■ Your goal
Extract each line holding the word "their" from the entries.

Recorded data

::::::::

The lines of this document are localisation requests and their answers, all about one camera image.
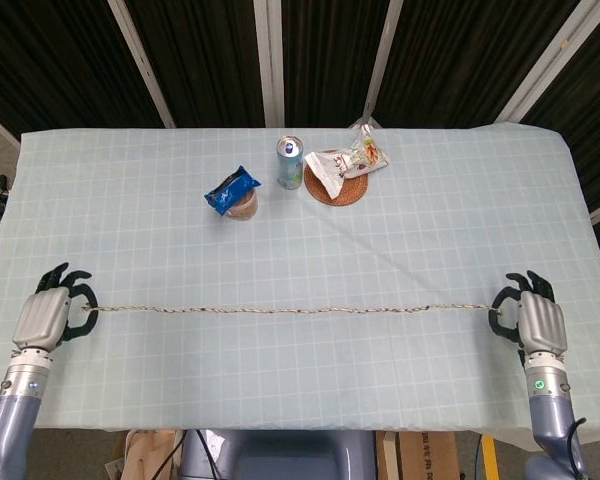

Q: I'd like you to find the brown cardboard box with print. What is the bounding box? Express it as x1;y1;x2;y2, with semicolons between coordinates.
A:
377;430;462;480

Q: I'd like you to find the grey-blue robot torso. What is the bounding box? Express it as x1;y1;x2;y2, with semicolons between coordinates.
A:
179;428;379;480

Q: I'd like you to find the dark pleated curtain panel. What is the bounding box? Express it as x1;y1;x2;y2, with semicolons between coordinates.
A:
124;0;267;129
522;0;600;212
374;0;582;129
0;0;164;147
282;0;392;129

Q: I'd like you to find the beige braided rope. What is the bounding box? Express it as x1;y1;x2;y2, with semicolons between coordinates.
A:
82;301;504;318

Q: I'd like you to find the round woven brown coaster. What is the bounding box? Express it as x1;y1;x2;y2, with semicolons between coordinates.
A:
303;149;371;207

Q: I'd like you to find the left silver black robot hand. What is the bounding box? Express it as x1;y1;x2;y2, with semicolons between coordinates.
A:
12;262;100;351

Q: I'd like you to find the black torso cable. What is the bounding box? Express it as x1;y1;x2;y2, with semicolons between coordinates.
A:
196;429;222;480

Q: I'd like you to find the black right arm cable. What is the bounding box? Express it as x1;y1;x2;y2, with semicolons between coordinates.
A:
565;417;589;477

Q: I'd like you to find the white crumpled snack bag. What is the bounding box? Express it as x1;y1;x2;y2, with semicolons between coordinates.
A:
303;124;390;200

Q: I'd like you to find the plain light cardboard box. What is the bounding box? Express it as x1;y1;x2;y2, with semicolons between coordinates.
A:
110;428;186;480

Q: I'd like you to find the yellow strip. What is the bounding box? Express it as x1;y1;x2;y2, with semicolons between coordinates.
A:
481;434;499;480

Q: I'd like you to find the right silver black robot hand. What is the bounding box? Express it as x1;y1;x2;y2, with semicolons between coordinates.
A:
489;269;569;358

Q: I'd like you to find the blue snack packet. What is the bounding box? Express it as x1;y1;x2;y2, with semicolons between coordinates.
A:
203;166;262;217

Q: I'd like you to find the light blue drink can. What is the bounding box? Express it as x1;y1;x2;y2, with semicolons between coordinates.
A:
276;135;305;190

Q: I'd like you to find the pale blue checked tablecloth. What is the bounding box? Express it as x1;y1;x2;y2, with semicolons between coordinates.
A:
0;124;600;436

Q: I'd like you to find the small brown cup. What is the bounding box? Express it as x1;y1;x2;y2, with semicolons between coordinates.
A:
224;189;260;222

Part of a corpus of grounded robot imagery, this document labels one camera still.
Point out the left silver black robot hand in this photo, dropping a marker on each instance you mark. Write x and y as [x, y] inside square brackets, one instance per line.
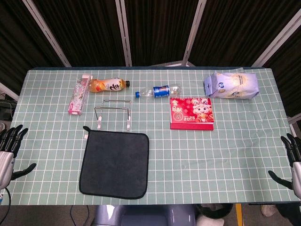
[5, 155]

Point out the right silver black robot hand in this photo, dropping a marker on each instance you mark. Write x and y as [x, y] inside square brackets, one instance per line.
[296, 164]

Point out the blue towel with dark back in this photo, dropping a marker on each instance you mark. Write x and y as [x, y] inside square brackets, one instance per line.
[115, 164]

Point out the lavender robot base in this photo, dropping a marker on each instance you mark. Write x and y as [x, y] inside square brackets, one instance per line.
[141, 216]

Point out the black waste bin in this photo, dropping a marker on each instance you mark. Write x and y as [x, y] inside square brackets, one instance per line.
[221, 210]

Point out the pink floral toothpaste box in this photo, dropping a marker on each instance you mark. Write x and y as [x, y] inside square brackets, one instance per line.
[78, 96]

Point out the lavender tissue pack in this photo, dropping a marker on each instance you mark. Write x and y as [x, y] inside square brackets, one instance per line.
[232, 86]

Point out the green checkered tablecloth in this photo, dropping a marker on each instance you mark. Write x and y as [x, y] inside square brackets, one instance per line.
[188, 153]

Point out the red desk calendar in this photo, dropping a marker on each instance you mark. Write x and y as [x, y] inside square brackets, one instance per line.
[188, 110]

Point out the orange tea drink bottle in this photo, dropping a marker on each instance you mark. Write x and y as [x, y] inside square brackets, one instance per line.
[105, 86]

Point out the clear bottle with blue label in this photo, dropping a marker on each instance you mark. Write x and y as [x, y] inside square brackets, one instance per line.
[161, 91]

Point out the white divider frame post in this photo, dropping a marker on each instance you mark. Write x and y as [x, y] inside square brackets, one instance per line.
[295, 118]
[277, 38]
[8, 91]
[194, 33]
[124, 33]
[47, 33]

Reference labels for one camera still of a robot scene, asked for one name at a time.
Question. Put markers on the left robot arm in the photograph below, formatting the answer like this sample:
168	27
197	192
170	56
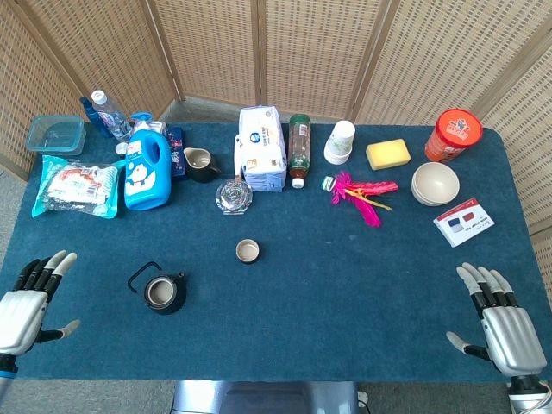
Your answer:
5	375

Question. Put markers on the white tissue pack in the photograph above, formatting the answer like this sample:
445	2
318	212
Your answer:
262	148

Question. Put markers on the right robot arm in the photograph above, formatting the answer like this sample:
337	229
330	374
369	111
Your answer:
528	394

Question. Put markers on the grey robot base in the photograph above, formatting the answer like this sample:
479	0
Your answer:
265	397

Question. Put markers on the woven bamboo folding screen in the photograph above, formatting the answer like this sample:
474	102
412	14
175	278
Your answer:
276	52

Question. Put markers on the orange lidded canister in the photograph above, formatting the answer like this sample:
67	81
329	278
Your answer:
452	136

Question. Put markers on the teal snack package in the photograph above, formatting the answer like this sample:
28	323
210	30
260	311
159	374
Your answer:
77	186

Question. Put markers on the stacked white paper cups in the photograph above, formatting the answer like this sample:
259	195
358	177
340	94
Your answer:
340	142

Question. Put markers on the clear glass ashtray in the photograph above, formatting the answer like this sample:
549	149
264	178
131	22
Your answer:
233	196

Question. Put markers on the blue table cloth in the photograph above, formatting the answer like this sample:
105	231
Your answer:
276	293

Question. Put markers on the dark blue bottle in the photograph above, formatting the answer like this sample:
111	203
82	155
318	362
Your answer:
91	116

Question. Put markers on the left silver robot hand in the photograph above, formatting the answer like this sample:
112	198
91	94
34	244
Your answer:
19	310

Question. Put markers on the brown tea drink bottle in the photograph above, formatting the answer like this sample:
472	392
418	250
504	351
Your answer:
299	148

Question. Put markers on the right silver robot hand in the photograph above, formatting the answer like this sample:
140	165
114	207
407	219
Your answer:
509	330

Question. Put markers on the pink feather shuttlecock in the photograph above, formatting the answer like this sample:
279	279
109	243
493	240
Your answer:
360	192

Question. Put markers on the clear plastic food container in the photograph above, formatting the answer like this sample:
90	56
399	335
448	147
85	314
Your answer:
56	134

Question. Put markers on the yellow sponge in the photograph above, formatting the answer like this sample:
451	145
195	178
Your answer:
387	154

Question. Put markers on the clear water bottle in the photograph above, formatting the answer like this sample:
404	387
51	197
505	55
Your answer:
110	114

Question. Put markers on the small black teacup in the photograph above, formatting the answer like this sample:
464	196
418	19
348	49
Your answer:
247	251

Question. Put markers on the dark blue patterned packet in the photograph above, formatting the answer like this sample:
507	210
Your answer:
177	151

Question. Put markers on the blue detergent bottle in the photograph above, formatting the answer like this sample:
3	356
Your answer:
147	170

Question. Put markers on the black cast iron teapot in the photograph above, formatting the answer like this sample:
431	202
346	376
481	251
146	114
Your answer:
164	292

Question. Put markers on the black ceramic pitcher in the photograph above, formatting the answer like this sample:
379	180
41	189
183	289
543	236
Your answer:
200	164

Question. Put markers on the stacked beige bowls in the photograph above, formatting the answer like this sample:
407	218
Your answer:
434	183

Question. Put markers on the white card box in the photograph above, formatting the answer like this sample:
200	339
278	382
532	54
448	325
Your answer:
464	221

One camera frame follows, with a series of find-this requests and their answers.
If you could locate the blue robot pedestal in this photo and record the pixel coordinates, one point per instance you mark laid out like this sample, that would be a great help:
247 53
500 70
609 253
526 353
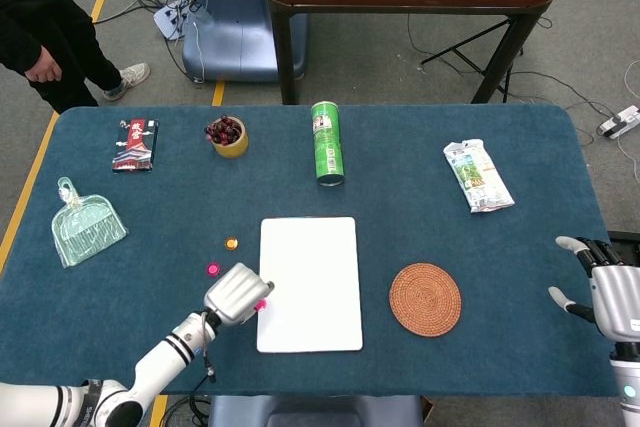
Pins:
235 37

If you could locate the green chip can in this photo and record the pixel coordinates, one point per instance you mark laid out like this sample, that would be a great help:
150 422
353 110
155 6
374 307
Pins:
328 147

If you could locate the white green snack bag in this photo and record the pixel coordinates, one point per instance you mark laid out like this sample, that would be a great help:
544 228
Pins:
477 174

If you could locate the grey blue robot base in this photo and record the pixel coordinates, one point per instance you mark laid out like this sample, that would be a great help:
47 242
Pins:
315 412

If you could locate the white rectangular board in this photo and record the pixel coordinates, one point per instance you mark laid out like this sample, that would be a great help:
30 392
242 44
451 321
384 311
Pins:
310 287

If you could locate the orange token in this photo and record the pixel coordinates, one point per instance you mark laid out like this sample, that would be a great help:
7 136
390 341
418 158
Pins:
230 243

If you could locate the green dustpan with brush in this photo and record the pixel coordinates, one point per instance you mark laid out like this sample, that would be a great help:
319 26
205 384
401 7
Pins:
87 232

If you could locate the pink token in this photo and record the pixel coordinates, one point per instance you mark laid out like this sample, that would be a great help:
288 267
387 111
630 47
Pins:
260 304
213 269

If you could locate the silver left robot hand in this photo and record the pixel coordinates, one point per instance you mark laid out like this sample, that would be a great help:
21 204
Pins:
235 297

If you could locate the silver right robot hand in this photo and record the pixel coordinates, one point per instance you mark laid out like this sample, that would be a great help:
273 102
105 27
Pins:
617 304

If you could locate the white power strip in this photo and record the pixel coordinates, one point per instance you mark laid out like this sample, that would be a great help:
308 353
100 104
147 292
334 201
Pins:
167 22
620 122

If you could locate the blue felt table cloth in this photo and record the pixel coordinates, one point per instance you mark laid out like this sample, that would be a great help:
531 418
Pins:
175 197

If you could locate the standing person in black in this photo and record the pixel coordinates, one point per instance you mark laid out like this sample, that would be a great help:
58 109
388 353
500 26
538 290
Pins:
45 22

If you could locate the red black book box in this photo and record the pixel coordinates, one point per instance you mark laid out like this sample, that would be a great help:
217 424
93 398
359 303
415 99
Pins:
134 147

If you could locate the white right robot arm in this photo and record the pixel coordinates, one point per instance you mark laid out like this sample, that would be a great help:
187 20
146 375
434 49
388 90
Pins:
627 387

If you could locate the round woven rattan coaster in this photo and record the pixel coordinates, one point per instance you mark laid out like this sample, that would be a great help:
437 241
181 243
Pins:
425 299

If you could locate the yellow bowl of cherries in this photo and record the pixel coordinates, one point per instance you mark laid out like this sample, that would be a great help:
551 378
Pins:
232 149

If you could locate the dark red grape bunch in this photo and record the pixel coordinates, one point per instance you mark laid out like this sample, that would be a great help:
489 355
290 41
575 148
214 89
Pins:
221 130

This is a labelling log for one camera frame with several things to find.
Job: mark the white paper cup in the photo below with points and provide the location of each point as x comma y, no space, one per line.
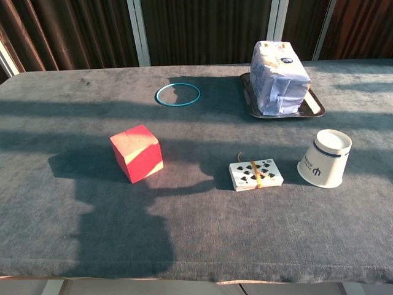
325,166

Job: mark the deck of playing cards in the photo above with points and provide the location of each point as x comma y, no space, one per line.
245,178

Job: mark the red foam cube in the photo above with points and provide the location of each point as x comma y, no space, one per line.
137,153

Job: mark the yellow rubber band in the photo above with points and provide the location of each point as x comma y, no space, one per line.
256,172

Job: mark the grey table cloth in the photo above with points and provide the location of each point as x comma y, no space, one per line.
196,230

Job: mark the white blue tissue pack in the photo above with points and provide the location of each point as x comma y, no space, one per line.
276,83

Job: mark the dark rectangular tray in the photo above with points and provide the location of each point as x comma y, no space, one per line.
311,106

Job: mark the white window frame post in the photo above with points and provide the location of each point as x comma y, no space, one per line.
275,21
5,60
324,30
138,30

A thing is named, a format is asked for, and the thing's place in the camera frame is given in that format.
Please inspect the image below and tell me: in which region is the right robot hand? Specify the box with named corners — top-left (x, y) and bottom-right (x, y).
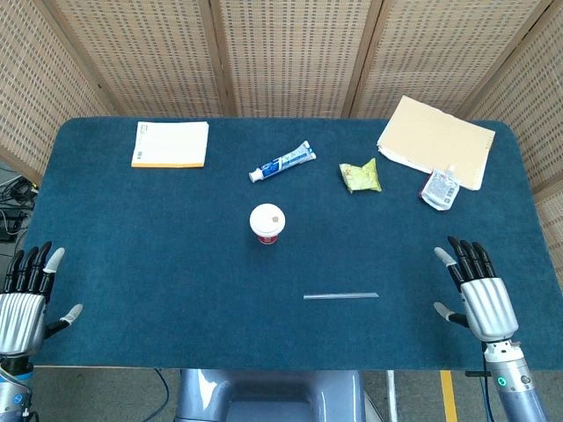
top-left (433, 236), bottom-right (519, 341)

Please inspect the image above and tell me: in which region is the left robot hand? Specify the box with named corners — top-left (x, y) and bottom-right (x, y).
top-left (0, 240), bottom-right (84, 357)

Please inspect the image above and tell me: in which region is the transparent plastic straw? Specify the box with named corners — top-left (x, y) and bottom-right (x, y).
top-left (303, 291), bottom-right (380, 302)

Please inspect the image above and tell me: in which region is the white lidded paper cup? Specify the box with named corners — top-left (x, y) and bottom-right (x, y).
top-left (249, 202), bottom-right (287, 247)

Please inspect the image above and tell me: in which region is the white spouted drink pouch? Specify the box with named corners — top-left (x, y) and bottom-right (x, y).
top-left (420, 164), bottom-right (461, 212)

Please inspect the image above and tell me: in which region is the beige paper folder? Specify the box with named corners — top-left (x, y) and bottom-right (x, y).
top-left (377, 95), bottom-right (497, 192)

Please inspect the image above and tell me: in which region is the green snack packet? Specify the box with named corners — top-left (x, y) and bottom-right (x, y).
top-left (339, 157), bottom-right (383, 194)

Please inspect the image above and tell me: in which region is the white notepad with orange edge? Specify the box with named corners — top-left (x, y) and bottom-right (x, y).
top-left (130, 120), bottom-right (209, 170)

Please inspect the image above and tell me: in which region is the blue grey robot torso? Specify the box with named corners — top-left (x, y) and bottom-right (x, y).
top-left (174, 368), bottom-right (367, 422)

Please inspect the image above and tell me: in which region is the blue white toothpaste tube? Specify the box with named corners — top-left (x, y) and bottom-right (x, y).
top-left (248, 140), bottom-right (317, 184)

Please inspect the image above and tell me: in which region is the woven folding screen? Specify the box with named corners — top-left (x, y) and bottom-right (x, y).
top-left (0, 0), bottom-right (563, 260)

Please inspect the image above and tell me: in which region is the black cables and power strip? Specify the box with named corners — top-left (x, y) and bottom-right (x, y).
top-left (0, 174), bottom-right (40, 242)

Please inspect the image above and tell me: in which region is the blue cable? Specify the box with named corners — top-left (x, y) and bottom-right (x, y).
top-left (153, 368), bottom-right (176, 422)

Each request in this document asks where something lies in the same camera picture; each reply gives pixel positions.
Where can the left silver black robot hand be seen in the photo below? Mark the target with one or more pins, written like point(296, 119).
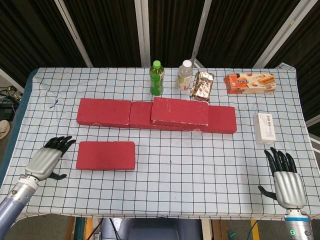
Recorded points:
point(43, 162)

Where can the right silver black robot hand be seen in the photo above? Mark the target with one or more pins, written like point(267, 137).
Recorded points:
point(290, 187)

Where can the red brick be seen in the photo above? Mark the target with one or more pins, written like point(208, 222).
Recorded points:
point(223, 120)
point(140, 113)
point(103, 112)
point(180, 111)
point(105, 156)

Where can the beige shoe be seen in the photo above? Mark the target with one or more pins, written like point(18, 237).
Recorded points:
point(3, 130)

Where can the black box on floor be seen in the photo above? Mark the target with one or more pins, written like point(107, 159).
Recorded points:
point(6, 111)

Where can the small white carton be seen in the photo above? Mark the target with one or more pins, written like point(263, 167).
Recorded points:
point(265, 127)

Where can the wooden table leg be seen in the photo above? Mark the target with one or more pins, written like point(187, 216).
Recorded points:
point(70, 228)

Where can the brown cardboard box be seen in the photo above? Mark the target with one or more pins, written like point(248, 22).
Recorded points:
point(219, 230)

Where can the orange biscuit box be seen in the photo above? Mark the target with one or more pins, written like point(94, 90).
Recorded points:
point(250, 83)

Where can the white black checked tablecloth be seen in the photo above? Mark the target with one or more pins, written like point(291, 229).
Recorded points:
point(175, 190)

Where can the blue-grey robot torso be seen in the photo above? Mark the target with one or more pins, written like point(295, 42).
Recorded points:
point(150, 230)

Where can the gold foil snack pack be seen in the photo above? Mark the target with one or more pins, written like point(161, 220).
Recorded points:
point(202, 86)

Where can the green drink bottle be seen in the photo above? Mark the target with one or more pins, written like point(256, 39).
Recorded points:
point(156, 80)

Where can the dark pleated curtain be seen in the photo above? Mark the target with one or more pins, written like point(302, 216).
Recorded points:
point(112, 30)

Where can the clear bottle with white cap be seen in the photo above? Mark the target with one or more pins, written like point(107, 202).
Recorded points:
point(184, 77)

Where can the white metal frame bar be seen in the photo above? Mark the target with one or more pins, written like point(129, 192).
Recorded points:
point(11, 80)
point(313, 122)

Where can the white metal frame post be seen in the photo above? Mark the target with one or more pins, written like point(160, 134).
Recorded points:
point(280, 35)
point(75, 35)
point(200, 32)
point(142, 32)

::::::::

■ Response to this task
The lines of this document are localisation requests and their answers, all about one camera image.
One camera frame follows, with a series of find-this requests and their answers.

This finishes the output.